CAN ANYONE HELP ME WITH THIS PROBLEM.
:- i have used recursion + Memorization
this is my solution
int solve(char ch[],int pos,int n,int dp[]){
if(pos >= n){
return 1;
}
int d = ch[pos]-‘0’;
if(d == 0)
return 0;
if(dp[pos] != -1)
return dp[pos];
int ans = 0 ;
int no = 0;
if(pos+1 != n){
no = Integer.parseInt(d+""+(ch[pos+1]-‘0’));
}
if(no >=1 && no <= 26)
ans +=solve(ch,pos+2,n,dp);
ans+=solve(ch,pos+1,n,dp);
return dp[pos] = ans;
}
public int numDecodings(String s) {
int n = s.length();
if(s.charAt(0) == ‘0’)
return 0;
if(n == 1)
return 1;
int dp[] = new int[n];
Arrays.fill(dp,-1);
return solve(s.toCharArray(),0,n,dp);
}
so basically what i did is that for every index i we have to choice two choice depending on the condition. )

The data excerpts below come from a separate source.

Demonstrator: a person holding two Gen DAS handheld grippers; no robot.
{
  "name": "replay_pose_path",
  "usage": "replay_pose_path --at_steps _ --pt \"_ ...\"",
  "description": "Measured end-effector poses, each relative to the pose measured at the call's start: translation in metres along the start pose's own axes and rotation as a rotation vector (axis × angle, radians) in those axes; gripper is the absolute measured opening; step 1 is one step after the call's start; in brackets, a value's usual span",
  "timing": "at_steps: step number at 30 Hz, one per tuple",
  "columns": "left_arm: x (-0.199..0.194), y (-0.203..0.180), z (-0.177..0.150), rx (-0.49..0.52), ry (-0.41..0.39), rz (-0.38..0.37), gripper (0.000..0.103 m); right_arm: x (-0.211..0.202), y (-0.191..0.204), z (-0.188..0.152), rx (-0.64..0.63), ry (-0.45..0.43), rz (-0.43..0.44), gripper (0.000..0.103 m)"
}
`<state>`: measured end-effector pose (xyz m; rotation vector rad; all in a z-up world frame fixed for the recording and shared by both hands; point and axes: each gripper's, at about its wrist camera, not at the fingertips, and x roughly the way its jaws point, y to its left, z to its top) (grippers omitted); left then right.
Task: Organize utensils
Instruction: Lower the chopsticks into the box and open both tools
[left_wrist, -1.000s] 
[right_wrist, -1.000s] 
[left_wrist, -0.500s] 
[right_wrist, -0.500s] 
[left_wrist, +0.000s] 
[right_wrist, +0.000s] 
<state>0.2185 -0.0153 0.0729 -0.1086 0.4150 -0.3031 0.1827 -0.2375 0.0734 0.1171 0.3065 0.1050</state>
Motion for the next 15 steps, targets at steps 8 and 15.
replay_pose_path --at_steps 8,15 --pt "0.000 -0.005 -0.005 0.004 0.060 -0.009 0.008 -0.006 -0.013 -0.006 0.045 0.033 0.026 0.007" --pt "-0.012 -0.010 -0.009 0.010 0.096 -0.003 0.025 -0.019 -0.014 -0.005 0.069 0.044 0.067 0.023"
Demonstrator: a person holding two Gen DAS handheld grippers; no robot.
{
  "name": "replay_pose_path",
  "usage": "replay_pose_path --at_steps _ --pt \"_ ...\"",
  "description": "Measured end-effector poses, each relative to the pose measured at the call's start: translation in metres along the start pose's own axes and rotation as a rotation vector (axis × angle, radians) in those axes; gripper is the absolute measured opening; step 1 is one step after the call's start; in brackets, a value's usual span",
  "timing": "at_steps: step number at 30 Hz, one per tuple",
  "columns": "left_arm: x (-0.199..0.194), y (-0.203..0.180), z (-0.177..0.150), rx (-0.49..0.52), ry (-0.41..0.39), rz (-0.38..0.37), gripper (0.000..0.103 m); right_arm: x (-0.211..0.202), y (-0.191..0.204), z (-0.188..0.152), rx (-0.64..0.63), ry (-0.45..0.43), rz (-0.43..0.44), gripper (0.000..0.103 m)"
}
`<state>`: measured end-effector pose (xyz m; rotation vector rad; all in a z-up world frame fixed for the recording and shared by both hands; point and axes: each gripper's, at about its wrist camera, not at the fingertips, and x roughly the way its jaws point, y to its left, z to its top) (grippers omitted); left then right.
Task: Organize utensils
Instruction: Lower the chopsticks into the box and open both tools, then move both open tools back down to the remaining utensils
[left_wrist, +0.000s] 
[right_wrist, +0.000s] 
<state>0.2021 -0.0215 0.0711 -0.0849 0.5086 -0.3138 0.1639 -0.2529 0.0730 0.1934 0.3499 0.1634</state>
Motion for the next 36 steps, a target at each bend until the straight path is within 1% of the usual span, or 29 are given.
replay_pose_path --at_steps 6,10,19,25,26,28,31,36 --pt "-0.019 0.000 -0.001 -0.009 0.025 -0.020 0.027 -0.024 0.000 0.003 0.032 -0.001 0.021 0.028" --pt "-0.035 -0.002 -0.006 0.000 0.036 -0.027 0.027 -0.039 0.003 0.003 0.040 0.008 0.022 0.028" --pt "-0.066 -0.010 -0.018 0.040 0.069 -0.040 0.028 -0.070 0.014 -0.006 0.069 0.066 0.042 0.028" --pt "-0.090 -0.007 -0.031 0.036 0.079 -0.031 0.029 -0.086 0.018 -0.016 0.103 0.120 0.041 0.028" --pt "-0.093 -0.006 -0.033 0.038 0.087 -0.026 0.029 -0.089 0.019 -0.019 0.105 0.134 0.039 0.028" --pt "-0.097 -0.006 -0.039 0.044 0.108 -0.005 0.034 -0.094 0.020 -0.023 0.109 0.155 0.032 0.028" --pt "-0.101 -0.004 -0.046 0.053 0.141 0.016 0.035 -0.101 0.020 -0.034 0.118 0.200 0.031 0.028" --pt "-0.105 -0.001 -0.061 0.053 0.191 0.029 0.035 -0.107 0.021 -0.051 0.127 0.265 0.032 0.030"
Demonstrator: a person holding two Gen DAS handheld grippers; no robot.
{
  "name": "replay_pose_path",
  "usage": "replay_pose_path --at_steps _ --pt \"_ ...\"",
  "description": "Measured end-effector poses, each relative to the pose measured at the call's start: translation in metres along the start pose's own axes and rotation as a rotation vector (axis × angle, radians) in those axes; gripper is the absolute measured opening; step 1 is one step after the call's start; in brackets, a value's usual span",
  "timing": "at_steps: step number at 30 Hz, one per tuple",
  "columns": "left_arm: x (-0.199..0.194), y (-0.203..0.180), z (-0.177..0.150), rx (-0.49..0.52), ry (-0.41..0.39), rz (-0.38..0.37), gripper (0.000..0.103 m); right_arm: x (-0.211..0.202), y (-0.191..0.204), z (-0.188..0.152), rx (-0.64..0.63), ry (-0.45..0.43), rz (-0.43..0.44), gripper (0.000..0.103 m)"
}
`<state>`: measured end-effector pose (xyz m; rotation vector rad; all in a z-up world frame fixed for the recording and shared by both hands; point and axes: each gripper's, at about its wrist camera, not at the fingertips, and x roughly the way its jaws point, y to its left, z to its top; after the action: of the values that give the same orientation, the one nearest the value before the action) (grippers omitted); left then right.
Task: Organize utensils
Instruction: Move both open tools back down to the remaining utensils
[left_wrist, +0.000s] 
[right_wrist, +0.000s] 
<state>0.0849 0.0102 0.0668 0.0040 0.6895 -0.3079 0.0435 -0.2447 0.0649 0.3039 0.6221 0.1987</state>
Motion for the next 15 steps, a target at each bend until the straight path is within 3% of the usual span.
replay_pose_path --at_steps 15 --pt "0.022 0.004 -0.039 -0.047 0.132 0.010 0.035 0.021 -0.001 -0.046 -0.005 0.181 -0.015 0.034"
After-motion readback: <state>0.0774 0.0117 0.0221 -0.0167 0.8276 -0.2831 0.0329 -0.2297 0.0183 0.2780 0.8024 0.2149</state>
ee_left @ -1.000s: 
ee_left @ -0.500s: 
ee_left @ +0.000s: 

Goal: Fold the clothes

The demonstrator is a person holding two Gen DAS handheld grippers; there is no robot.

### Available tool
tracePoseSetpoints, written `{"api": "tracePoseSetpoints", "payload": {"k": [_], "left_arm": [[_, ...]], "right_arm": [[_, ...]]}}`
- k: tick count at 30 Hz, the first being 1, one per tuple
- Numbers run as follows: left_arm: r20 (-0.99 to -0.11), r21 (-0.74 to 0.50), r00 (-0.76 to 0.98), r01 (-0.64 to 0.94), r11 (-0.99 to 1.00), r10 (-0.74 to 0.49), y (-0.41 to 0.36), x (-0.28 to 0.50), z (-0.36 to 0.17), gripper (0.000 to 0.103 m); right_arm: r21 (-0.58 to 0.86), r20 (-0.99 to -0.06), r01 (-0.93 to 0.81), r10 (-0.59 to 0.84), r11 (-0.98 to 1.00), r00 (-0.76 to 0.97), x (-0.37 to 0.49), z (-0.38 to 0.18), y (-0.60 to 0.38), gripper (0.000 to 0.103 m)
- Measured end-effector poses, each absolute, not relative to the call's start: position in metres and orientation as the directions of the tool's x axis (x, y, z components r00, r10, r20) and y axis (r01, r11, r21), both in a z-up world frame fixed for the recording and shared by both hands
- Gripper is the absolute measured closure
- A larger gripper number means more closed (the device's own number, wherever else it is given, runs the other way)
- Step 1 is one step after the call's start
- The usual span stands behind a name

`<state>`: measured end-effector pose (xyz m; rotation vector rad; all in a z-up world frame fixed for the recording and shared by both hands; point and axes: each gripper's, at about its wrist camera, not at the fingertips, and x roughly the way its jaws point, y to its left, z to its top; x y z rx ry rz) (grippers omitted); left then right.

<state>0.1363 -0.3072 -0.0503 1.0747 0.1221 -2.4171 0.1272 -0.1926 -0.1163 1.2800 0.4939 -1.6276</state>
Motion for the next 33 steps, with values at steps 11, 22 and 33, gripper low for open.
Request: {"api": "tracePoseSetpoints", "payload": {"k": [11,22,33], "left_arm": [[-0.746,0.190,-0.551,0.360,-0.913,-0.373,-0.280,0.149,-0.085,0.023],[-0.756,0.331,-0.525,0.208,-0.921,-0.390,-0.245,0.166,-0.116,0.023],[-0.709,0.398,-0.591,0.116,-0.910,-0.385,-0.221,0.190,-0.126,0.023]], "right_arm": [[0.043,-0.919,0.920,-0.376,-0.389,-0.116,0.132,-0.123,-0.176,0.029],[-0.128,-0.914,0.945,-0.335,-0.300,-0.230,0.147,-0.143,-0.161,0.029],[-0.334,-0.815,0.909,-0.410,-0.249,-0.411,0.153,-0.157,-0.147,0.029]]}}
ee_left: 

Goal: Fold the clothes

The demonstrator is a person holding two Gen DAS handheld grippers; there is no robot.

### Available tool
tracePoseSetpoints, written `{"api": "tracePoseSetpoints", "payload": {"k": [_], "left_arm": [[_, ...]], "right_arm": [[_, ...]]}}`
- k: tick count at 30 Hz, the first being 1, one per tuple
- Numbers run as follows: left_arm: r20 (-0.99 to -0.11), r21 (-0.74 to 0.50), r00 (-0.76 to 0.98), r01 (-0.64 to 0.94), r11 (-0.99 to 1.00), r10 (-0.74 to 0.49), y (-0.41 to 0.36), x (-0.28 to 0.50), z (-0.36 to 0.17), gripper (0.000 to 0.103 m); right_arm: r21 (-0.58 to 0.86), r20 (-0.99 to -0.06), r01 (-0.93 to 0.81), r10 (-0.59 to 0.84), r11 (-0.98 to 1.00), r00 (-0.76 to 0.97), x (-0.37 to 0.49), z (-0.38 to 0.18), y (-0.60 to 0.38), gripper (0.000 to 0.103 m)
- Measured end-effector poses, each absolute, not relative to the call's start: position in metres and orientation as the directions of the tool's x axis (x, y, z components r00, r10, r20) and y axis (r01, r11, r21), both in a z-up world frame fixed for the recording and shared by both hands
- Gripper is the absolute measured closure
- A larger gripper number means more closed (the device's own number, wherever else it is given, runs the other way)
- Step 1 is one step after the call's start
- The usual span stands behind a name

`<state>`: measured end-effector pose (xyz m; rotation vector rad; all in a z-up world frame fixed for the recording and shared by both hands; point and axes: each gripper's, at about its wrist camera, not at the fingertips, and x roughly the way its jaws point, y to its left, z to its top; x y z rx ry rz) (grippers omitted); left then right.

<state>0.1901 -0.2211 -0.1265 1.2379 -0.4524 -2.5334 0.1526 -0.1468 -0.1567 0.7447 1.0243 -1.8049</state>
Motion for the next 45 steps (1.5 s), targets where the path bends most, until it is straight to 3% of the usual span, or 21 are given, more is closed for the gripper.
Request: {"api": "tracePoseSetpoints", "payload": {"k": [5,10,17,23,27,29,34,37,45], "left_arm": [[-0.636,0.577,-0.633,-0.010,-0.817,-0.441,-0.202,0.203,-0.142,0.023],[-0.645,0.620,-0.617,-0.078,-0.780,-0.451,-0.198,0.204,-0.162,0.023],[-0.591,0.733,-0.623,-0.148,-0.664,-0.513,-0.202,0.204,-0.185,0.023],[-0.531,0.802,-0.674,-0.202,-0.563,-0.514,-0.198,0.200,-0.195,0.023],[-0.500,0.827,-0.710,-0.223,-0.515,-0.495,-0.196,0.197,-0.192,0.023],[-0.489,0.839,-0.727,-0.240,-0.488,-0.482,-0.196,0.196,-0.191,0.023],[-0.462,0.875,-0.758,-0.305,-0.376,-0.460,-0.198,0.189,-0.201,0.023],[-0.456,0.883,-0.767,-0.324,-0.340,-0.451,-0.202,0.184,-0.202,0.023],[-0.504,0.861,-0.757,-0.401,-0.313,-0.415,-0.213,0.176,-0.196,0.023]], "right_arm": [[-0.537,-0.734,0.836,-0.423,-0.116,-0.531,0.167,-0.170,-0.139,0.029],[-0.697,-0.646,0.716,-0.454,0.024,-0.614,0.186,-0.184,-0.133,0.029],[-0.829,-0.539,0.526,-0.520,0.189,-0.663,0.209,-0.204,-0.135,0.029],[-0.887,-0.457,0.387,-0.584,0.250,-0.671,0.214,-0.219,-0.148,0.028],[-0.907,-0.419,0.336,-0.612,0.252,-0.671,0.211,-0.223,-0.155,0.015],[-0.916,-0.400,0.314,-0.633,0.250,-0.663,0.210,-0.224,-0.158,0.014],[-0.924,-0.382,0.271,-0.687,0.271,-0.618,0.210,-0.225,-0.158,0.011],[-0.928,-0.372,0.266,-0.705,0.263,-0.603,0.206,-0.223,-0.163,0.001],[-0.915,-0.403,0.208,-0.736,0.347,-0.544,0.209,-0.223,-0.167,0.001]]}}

- if ch[i] != 0 then we choose that character and recursion solve(i+1)
2)if i +1 != n (‘0’ based index) && 1 <= DIGIT(ch[i],ch[i+1]) <= 26 then we choose two digit at ones ans call solve(i+2)
we will return sum of both of the choice.
i hope you get it… asked if you still have doubt.
Bro I haven’t studied dp yet. Can you solve it without it.
But still I’ll study your code and try to understand.